ASSIGNMENT = List each line of the data that holds the word "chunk".

SOURCE DATA section start

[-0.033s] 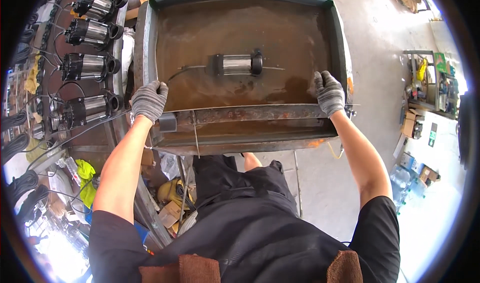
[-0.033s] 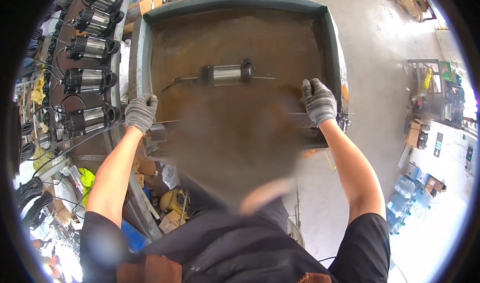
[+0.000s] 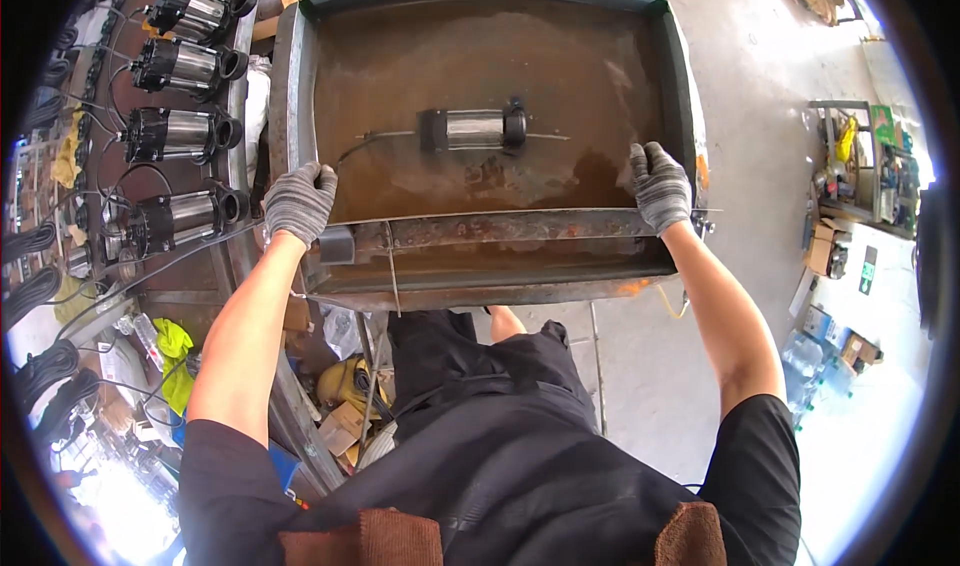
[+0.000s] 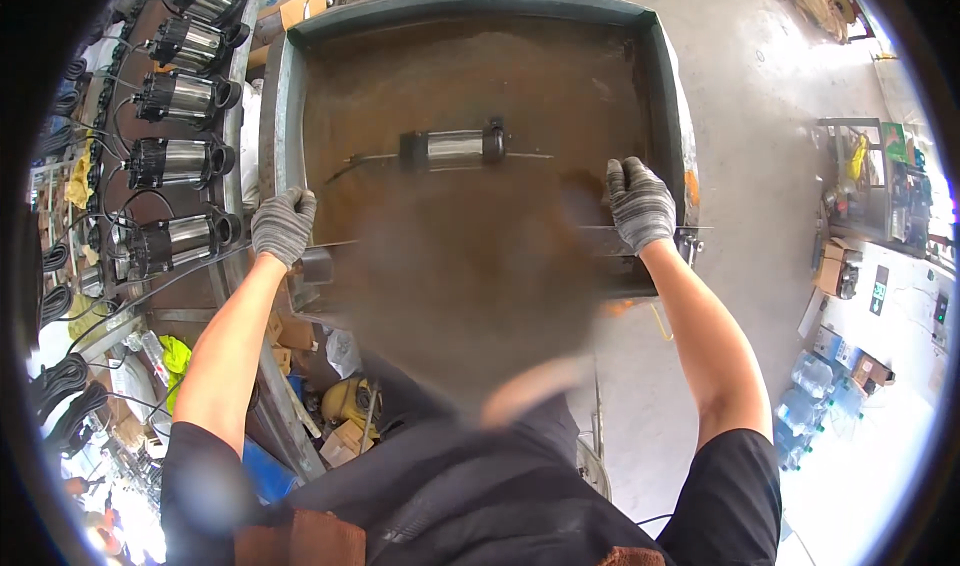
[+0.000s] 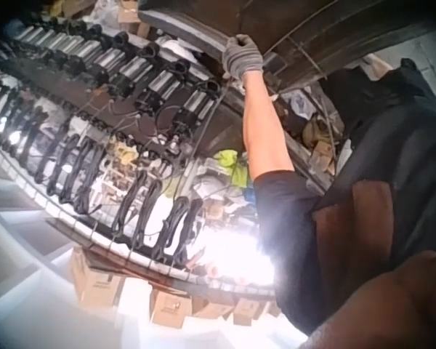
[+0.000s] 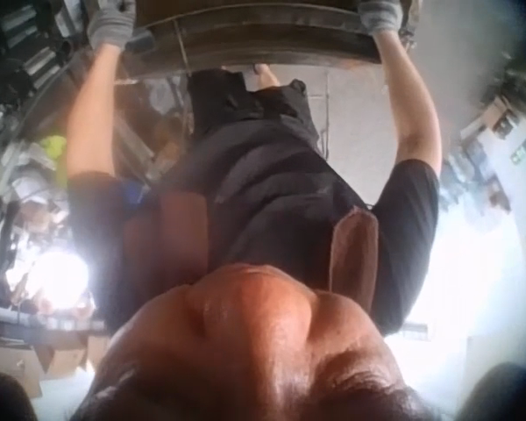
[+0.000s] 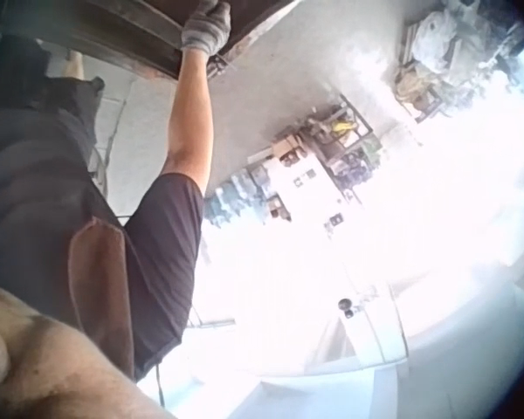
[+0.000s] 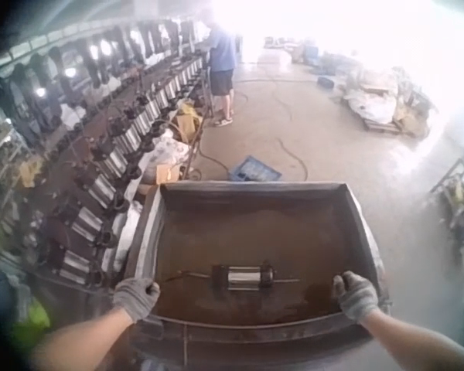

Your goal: Testing a submersible pump for leaks by submerging it in a water tank and checking for air bubbles.

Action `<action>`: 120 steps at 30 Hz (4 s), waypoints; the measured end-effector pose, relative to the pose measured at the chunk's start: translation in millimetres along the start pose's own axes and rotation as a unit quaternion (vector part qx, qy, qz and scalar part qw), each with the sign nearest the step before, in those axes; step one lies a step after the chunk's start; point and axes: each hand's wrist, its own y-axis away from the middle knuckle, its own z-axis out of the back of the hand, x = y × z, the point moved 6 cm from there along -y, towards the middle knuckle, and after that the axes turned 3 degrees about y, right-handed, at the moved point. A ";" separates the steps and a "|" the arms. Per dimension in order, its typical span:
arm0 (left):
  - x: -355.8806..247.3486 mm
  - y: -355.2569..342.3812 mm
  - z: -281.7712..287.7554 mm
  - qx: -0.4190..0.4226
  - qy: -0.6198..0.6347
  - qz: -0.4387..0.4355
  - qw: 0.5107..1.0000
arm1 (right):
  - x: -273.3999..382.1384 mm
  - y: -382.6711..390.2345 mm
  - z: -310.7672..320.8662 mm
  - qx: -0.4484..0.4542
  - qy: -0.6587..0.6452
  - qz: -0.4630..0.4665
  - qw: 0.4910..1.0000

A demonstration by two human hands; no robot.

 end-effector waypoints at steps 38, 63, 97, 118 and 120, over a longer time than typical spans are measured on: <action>-0.7 0.3 -2.2 -0.018 0.024 0.002 1.000 | 8.8 1.7 10.1 0.058 0.052 -0.017 0.997; -14.3 7.7 15.8 -0.151 0.018 -0.098 0.984 | 6.0 0.4 6.5 0.068 0.051 -0.041 0.996; -238.6 -41.9 -114.0 0.247 0.457 0.044 0.853 | -20.3 -1.7 12.1 0.018 -0.048 -0.001 0.999; -218.1 -23.5 -108.0 0.204 0.430 -0.003 0.879 | -21.7 -2.3 8.5 0.012 -0.061 0.008 0.998; -217.8 -23.2 -107.7 0.204 0.432 -0.004 0.879 | -21.4 -2.1 7.8 0.012 -0.053 0.006 0.999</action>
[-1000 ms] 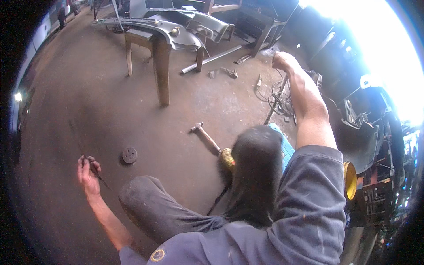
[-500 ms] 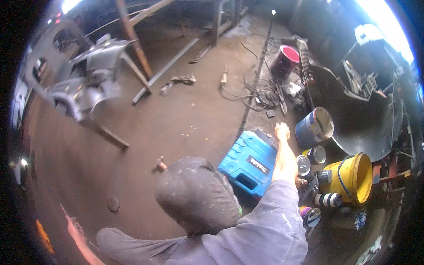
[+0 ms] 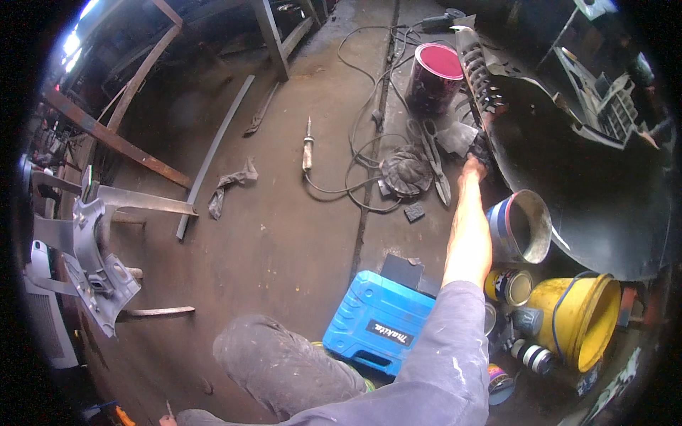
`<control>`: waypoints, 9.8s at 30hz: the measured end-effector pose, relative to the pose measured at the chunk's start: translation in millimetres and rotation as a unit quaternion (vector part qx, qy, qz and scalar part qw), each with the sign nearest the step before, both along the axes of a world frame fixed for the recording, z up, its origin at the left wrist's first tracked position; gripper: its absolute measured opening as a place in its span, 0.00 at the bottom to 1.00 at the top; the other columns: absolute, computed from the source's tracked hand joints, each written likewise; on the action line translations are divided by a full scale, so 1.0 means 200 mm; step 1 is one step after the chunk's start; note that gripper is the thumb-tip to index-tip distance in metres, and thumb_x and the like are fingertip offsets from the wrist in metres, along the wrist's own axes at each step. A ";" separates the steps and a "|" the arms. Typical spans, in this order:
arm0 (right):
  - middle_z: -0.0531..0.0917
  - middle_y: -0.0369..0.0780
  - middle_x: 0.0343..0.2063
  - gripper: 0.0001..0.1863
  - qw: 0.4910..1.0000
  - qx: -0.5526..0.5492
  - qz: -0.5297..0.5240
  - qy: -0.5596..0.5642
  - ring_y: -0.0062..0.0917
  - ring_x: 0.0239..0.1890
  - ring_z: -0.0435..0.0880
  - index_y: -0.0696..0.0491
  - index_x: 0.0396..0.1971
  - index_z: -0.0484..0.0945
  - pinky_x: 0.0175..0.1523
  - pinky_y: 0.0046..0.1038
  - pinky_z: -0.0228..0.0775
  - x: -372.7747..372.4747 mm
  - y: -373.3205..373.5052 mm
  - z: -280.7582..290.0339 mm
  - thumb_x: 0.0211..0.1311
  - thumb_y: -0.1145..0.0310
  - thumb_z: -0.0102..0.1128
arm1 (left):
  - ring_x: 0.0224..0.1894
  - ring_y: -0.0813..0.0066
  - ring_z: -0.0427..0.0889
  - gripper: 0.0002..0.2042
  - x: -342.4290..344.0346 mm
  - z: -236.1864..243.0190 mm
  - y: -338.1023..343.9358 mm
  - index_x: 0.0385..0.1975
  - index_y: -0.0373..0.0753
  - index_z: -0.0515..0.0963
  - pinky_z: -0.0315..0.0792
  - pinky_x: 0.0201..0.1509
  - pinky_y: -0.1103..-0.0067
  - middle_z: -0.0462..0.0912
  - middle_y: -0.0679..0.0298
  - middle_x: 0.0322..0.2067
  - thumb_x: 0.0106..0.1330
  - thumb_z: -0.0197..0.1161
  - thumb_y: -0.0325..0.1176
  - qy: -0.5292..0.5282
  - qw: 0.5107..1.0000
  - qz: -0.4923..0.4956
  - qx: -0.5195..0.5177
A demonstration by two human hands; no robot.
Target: The person uses a screwdriver to remove fasteners from a small metal disc on the floor, then scrapes and cleans the edges of a large grey plastic car part, likely a bumper or fender, using a metal tool. The person repeatedly scrapes the same areas of the plastic part.
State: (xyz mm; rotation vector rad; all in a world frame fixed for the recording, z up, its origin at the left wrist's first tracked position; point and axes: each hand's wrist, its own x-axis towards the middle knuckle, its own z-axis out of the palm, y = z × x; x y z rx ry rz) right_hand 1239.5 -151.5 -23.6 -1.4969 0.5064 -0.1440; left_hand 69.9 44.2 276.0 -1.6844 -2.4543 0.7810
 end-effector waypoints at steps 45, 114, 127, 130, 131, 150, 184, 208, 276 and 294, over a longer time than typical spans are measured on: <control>0.82 0.41 0.37 0.17 0.356 -0.125 0.905 -0.195 0.24 0.38 0.78 0.60 0.44 0.76 0.45 0.30 0.71 -3.21 1.23 1.27 0.56 0.68 0.59 | 0.23 0.80 0.76 0.16 -0.08 -0.93 -0.69 0.56 0.37 0.69 0.64 0.20 0.85 0.79 0.63 0.30 0.70 0.52 0.30 -0.818 0.400 0.383 0.156; 0.78 0.37 0.37 0.10 -0.089 -0.390 0.596 -0.696 0.30 0.40 0.79 0.51 0.38 0.77 0.37 0.32 0.76 -5.45 1.00 0.29 0.56 0.69 0.55 | 0.20 0.85 0.63 0.30 -0.04 -1.38 -0.57 0.69 0.49 0.60 0.53 0.18 0.86 0.75 0.66 0.43 0.64 0.48 0.22 -0.865 0.195 0.439 0.145; 0.85 0.45 0.36 0.21 0.285 -0.206 0.926 -0.135 0.31 0.33 0.85 0.60 0.46 0.78 0.30 0.32 0.75 -5.26 1.36 0.34 0.55 0.65 0.67 | 0.19 0.83 0.65 0.18 -0.11 -1.39 -0.53 0.59 0.40 0.71 0.55 0.16 0.85 0.78 0.63 0.39 0.69 0.52 0.31 -0.856 0.251 0.417 0.173; 0.82 0.41 0.31 0.16 0.401 -0.210 0.892 -0.006 0.26 0.28 0.80 0.60 0.42 0.78 0.23 0.28 0.70 -5.36 1.37 0.34 0.58 0.66 0.66 | 0.21 0.82 0.67 0.17 -0.11 -1.38 -0.51 0.56 0.37 0.72 0.56 0.17 0.85 0.78 0.63 0.35 0.70 0.55 0.35 -0.830 0.305 0.427 0.188; 0.82 0.41 0.30 0.16 0.413 -0.232 0.881 0.004 0.26 0.27 0.79 0.61 0.42 0.78 0.23 0.28 0.69 -5.40 1.38 0.28 0.58 0.66 0.66 | 0.20 0.82 0.67 0.17 -0.11 -1.39 -0.51 0.56 0.37 0.73 0.57 0.17 0.84 0.78 0.64 0.35 0.70 0.55 0.35 -0.829 0.309 0.424 0.192; 0.80 0.40 0.45 0.23 -0.033 -0.324 0.715 -0.619 0.37 0.40 0.82 0.47 0.55 0.70 0.40 0.39 0.78 -5.44 1.04 0.28 0.58 0.74 0.52 | 0.13 0.82 0.66 0.18 -0.10 -1.39 -0.49 0.60 0.42 0.71 0.59 0.14 0.80 0.82 0.59 0.25 0.73 0.50 0.37 -0.805 0.367 0.417 0.208; 0.78 0.44 0.29 0.19 0.453 -0.390 0.754 -0.273 0.31 0.29 0.82 0.58 0.41 0.70 0.30 0.31 0.74 -3.96 0.86 0.09 0.54 0.64 0.64 | 0.17 0.73 0.81 0.17 -0.36 -1.33 -0.44 0.28 0.36 0.83 0.74 0.26 0.74 0.82 0.62 0.18 0.62 0.57 0.45 -0.638 0.693 0.315 0.116; 0.83 0.48 0.45 0.26 0.174 -0.249 0.842 -0.447 0.44 0.42 0.85 0.42 0.65 0.66 0.42 0.39 0.80 -5.28 1.00 0.32 0.66 0.71 0.52 | 0.42 0.46 0.83 0.18 -0.51 -1.27 -0.36 0.32 0.30 0.83 0.76 0.45 0.62 0.83 0.43 0.35 0.57 0.61 0.42 -0.519 0.819 0.234 0.074; 0.82 0.47 0.33 0.27 0.159 -0.311 0.801 -0.486 0.42 0.33 0.84 0.40 0.65 0.65 0.37 0.41 0.77 -5.38 1.07 0.26 0.66 0.68 0.54 | 0.25 0.61 0.85 0.14 -0.32 -1.41 -0.20 0.28 0.32 0.84 0.76 0.35 0.68 0.83 0.50 0.21 0.60 0.61 0.39 -0.657 0.670 0.296 0.177; 0.81 0.46 0.36 0.30 0.125 -0.287 0.788 -0.530 0.40 0.30 0.85 0.38 0.69 0.57 0.32 0.39 0.81 -5.29 1.13 0.21 0.68 0.64 0.52 | 0.19 0.66 0.83 0.12 -0.34 -1.35 -0.39 0.25 0.30 0.82 0.74 0.24 0.71 0.83 0.54 0.19 0.59 0.55 0.32 -0.674 0.639 0.330 0.168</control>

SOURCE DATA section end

RESULT OF THE TASK =
Action `<action>`: 120 steps at 30 Hz (4 s), waypoints; the measured end-effector pose, relative to the pose measured at the chunk's start: translation in millimetres along the start pose's own axes and rotation as a unit quaternion (vector part qx, qy, qz and scalar part qw), each with the sign nearest the step before, in those axes; step one lies a step after the chunk's start; point and axes: each hand's wrist, its own y-axis away from the middle knuckle, its own z-axis out of the back of the hand, x = y × z, the point moved 6 cm from there along -y, towards the middle knuckle, and after that the axes turned 3 degrees about y, right-handed, at the moved point. A ";" separates the steps and a "|" the arms. Per dimension in order, its typical span:
`<control>`: waypoints, 9.8s at 30hz: the measured end-effector pose, relative to the pose measured at the chunk's start: translation in millimetres and rotation as a unit quaternion (vector part qx, qy, qz and scalar part qw), each with the sign nearest the step before, both along the axes of a world frame fixed for the recording, z up, its origin at the left wrist's first tracked position; gripper: its absolute measured opening as a place in its span, 0.00 at the bottom to 1.00 at the top; the other columns: absolute, computed from the source's tracked hand joints, each written likewise; on the action line translations are divided by a full scale, so 1.0 means 200 mm; step 1 is one step after the chunk's start; note that gripper is the thumb-tip to index-tip distance in metres, and thumb_x and the like are fingertip offsets from the wrist in metres, along the wrist's own axes at each step. A ";" separates the steps and a "|" the arms. Typical spans, in this order:

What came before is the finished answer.